Franck Pachot for YugabyteDB

Posted on Aug 24, 2023 • Edited on Nov 13, 2024

No-gap sequence in PostgreSQL and YugabyteDB

#yugabytedb #distributed #postgres #sql

Sequences are special in a SQL database, distributed or not. To be scalable, they are not transactional. Consequently, the result may show some gaps and unpredictable ordering.

Non-transactional sequences

In PostgreSQL, I create a table where the id comes from a sequence:

create sequence my_sequence;
create table demo (
 primary key(id)
 , id bigint default nextval('my_sequence')
 , value text
);

I insert two rows, but with a failed attempt that was rolled back:

begin transaction;
insert into demo(value) values('one');
commit;
begin transaction;
insert into demo(value) values('two');
rollback;
begin transaction;
insert into demo(value) values('two');
commit;

The result has a gap:

postgres=# select * from demo order by id;

 id | value
----+-------
  1 | one
  3 | two
(2 rows)

This has nothing to do with ordering and cache because the sequence increment is not transactional and was not rolled back.

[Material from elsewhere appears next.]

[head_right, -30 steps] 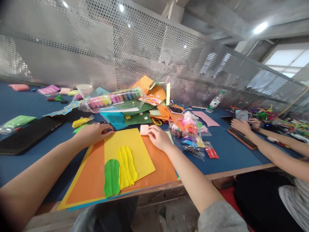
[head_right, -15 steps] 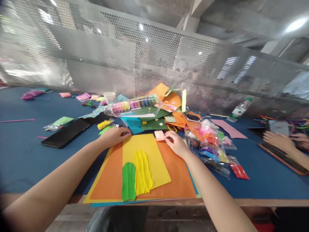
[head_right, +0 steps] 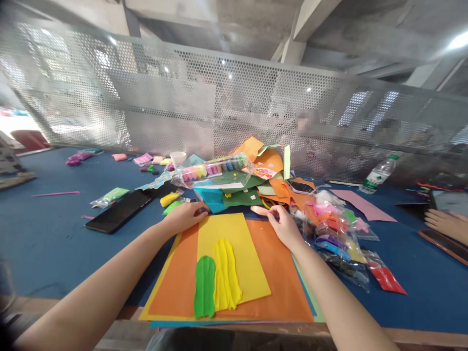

Generally, it doesn't matter because sequences generate a unique number, which works.

Cached sequences

There's another reason for seeing gaps even when no transactions were rolled back. To avoid incrementing a single row each time we get the next value, a range of values is cached:

alter sequence my_sequence cache 100;

PostgreSQL caches it per connection, and the range of value is lost if we reconnect:

insert into demo(value) values('three');
\connect
insert into demo(value) values('four');
insert into demo(value) values('five');

Here is the result

postgres=# select * from demo order by id;

 id  | value
-----+-------
   1 | one
   3 | two
   4 | three
 104 | four
 105 | five
(5 rows)

In YugabyteDB, the sequence can be cached on the tablet server, and you may not see this gap when re-connecting. However, YugabyteDB is elastic and resilient by allowing nodes to be added or removed, which may also introduce a gap. Non-cached sequences are not scalable, and that's why, by default, YugabyteDB sets a minimum cache (--ysql_sequence_cache_minval=100) that forces a minimum even if the CREATE SEQUENCE sets it lower.

This should not be a problem. SQL sequences are provided to generate unique values in a scalable way, and doing so by incrementing a number is an implementation detail. You should not expect anything else than a unique number from a sequence. If you do, you don't need a dedicated database object to do a simple transactional udpate my_counter set my_value=my_value+1 returning val on a row.

Re-numerotation after commit

If you generate a number for a sequence and need no-gap numbering, you can do that after committing, with another column:

alter table demo add column num bigint;
create unique index demo_num on demo(num asc);
alter table demo add unique using index demo_num;

I run a job that adds the no-gap numbering for the rows that don't have a number yet in this column:

update demo 
 set num=new.num
 from (
  select id
   , coalesce( (select max(num) from demo) ,0)
     + row_number()over(order by id)
     as num
  from demo where num is null order by id
 ) new where demo.id=new.id
;

You can check the execution plan to ensure it uses an Index Scan to get the max(num). The result is:

postgres=# select * from demo order by num;
 id  | value | num
-----+-------+-----
   1 | one   |   1
   3 | two   |   2
   4 | three |   3
 104 | four  |   4
 105 | five  |   5
(5 rows)

This can be sufficient if you want a no-gap number before a specific point in time, like some end-of-month accounting. Be aware of the cost of this in PostgreSQL, where updating a single column copies the whole row, with WAL, bloat, and the need to vacuum consequences. YugabyteDB doesn't have those problems.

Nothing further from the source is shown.